What you should do –
Copy out each line of the material below that holds the string "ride".

+ + + + + + +

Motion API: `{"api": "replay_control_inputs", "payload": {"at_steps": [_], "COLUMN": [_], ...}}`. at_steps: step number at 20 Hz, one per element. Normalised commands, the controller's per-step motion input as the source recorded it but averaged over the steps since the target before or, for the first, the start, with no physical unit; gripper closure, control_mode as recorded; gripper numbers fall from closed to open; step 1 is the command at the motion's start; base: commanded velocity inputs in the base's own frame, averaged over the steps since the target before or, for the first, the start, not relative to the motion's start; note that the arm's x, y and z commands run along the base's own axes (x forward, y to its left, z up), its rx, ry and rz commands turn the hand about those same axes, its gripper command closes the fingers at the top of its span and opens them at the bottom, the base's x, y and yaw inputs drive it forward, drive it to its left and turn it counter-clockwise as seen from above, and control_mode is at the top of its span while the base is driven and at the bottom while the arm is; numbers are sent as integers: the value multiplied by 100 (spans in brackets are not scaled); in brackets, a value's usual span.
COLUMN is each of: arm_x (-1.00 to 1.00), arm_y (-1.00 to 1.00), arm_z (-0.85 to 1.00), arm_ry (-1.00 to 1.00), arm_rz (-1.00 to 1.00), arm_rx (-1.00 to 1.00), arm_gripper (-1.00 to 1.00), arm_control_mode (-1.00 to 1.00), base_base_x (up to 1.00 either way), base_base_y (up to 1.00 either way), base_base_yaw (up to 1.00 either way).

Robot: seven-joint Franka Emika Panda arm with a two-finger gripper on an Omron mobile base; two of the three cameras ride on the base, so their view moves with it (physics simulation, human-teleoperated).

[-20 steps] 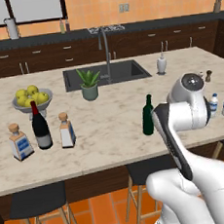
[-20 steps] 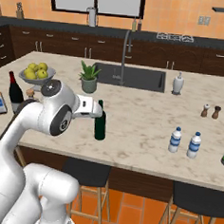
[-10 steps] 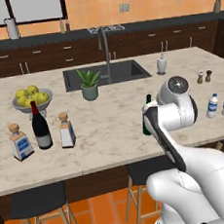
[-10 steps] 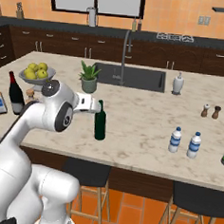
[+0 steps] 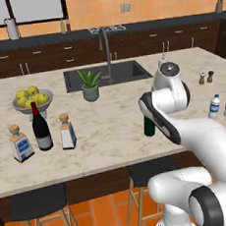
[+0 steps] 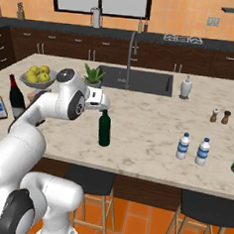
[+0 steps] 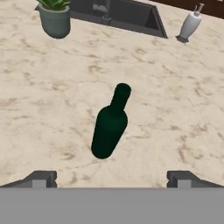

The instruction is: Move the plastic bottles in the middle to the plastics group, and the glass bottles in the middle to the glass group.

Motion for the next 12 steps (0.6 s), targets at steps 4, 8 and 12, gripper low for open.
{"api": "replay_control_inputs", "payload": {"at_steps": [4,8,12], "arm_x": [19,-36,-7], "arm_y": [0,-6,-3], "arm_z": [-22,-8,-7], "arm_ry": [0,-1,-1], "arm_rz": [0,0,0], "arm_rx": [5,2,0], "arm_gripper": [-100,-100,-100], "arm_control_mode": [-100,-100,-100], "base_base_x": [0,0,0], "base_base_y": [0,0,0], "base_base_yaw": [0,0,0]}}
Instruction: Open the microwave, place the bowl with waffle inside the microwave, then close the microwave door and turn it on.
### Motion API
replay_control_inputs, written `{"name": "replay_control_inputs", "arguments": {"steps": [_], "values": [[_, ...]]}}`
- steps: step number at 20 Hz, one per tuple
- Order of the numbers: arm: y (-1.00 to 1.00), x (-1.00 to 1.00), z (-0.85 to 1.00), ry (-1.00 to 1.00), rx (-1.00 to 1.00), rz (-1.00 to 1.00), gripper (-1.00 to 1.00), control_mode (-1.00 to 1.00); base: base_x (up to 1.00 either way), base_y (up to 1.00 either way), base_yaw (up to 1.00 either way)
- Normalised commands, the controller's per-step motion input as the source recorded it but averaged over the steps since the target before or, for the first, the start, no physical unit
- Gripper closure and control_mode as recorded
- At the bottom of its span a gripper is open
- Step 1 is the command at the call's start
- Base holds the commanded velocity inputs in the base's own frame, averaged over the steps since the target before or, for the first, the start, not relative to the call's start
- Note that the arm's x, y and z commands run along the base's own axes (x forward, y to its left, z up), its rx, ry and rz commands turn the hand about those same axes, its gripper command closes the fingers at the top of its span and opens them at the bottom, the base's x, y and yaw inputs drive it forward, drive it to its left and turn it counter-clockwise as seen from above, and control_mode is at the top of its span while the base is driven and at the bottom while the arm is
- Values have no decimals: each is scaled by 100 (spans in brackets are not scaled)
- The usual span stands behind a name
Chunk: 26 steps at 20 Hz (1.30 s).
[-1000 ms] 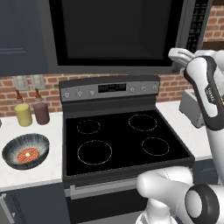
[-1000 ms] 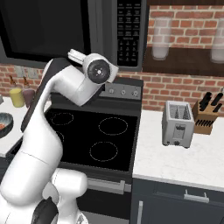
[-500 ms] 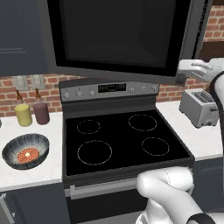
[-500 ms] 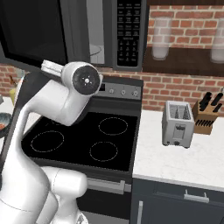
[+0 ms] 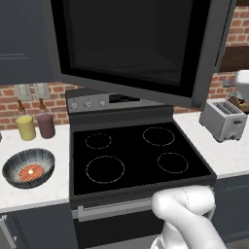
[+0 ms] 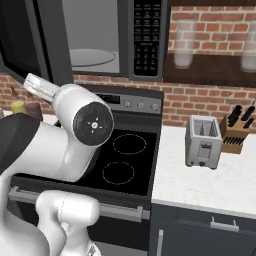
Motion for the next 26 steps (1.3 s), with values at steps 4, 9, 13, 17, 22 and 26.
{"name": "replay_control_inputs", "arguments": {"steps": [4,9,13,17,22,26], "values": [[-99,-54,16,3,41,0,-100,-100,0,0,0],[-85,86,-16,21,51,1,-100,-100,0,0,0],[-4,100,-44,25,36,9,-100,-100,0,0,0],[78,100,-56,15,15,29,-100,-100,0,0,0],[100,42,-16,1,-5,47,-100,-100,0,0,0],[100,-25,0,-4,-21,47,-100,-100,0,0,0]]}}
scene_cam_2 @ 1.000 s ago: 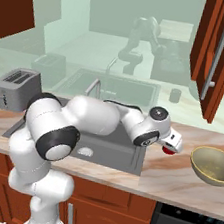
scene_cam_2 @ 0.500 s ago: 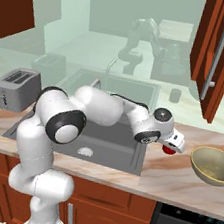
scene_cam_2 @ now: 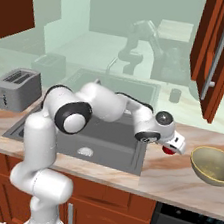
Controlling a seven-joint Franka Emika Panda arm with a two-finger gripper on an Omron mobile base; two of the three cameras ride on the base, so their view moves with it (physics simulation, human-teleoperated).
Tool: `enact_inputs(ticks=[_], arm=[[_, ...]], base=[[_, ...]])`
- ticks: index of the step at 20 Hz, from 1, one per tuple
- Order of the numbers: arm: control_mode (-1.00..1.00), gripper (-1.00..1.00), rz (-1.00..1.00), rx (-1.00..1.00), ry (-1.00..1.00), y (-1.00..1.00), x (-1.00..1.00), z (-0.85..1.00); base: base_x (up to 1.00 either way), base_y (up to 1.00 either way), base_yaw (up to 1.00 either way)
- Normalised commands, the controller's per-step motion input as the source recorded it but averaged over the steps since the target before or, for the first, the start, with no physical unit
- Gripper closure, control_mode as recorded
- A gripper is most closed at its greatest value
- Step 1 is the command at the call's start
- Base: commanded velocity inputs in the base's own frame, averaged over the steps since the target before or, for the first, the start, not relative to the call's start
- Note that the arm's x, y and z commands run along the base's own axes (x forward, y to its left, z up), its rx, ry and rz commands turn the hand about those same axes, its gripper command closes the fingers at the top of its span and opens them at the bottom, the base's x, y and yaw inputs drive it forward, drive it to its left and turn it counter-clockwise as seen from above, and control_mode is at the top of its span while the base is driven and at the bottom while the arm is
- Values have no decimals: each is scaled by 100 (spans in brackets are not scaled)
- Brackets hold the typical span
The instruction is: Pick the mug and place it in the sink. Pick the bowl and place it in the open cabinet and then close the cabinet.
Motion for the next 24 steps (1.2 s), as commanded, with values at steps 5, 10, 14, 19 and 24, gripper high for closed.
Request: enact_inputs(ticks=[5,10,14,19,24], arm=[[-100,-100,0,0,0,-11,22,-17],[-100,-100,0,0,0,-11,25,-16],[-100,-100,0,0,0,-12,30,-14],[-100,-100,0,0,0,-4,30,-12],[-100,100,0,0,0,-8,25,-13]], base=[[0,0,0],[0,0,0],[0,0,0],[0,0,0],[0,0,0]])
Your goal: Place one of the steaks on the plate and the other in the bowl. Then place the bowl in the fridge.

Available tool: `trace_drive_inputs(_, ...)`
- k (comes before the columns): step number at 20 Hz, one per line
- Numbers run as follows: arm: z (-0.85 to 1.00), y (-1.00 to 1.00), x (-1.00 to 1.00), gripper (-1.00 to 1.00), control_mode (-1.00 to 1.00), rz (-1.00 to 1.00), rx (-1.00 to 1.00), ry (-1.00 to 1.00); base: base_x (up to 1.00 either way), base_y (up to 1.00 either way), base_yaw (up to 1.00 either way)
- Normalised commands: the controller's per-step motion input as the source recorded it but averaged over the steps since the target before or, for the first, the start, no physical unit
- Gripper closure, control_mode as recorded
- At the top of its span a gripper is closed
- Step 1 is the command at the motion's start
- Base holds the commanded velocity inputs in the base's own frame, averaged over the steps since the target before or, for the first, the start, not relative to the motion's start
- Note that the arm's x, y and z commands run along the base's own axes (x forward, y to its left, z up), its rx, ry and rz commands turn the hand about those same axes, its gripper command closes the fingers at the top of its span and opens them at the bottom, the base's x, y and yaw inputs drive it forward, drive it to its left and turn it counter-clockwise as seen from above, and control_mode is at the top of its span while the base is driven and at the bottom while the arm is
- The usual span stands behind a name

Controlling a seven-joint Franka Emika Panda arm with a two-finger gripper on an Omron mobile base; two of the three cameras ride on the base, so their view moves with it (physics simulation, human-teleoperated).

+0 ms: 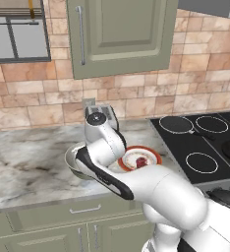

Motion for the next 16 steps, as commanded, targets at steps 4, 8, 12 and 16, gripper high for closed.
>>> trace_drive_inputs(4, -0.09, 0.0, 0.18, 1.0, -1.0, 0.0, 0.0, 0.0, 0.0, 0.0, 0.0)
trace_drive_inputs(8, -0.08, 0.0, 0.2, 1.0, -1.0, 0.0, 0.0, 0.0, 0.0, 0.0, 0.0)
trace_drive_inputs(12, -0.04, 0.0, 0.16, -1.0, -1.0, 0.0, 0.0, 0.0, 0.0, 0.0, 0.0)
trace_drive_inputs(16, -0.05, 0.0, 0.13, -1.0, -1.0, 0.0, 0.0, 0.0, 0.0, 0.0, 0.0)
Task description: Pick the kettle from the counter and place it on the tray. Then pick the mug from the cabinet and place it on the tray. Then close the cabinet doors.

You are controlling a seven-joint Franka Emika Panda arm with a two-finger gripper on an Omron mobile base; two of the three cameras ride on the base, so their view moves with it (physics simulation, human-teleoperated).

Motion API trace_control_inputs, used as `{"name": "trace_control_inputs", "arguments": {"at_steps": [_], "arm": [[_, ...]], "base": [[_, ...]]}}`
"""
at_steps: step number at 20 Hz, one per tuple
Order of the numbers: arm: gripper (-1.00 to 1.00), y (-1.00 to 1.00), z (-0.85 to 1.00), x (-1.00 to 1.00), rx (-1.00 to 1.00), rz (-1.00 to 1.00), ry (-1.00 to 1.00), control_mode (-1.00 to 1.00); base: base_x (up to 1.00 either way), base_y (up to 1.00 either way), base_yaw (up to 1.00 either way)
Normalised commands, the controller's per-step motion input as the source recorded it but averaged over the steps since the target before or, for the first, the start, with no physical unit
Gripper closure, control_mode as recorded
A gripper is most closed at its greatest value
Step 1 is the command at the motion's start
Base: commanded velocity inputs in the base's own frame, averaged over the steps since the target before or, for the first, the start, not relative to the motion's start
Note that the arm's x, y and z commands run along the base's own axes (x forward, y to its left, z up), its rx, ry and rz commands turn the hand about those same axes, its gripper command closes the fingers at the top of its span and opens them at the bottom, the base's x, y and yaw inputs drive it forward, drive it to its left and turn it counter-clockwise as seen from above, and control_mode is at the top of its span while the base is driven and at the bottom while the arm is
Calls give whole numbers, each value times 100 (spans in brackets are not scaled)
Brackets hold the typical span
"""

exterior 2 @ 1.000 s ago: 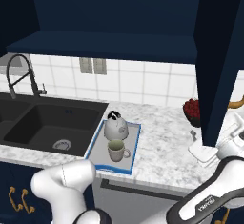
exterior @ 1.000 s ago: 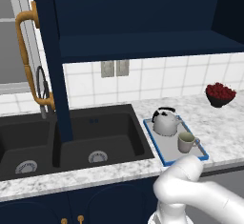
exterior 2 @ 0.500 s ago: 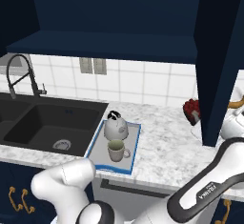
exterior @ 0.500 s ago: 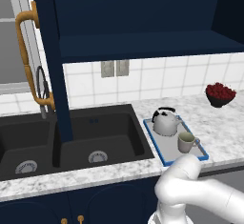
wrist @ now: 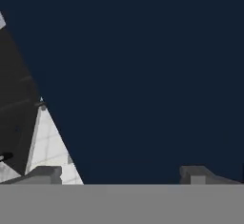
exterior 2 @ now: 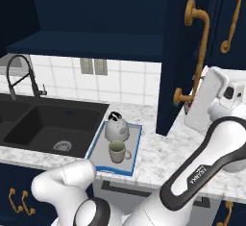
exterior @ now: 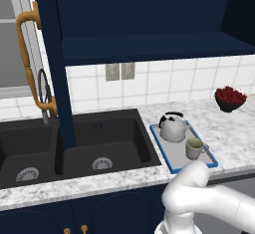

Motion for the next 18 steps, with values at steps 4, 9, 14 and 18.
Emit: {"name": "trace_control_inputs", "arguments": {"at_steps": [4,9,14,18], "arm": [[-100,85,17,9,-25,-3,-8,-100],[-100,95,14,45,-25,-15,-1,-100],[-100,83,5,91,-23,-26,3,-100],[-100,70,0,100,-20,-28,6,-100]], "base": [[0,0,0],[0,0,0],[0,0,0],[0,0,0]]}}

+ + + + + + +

Solution –
Robot: seven-joint Franka Emika Panda arm with a two-finger gripper on an Omron mobile base; two of the three cameras ride on the base, so their view moves with it (physics simulation, human-teleoperated).
Controlling a seven-joint Franka Emika Panda arm with a two-finger gripper on an Omron mobile base; two of the three cameras ride on the base, so their view moves with it (physics simulation, human-teleoperated).
Controlling a seven-joint Franka Emika Panda arm with a two-finger gripper on an Omron mobile base; two of the three cameras ride on the base, so their view moves with it (physics simulation, human-teleoperated).
You are controlling a seven-joint Franka Emika Panda arm with a two-finger gripper on an Omron mobile base; two of the three cameras ride on the base, so their view moves with it (physics simulation, human-teleoperated).

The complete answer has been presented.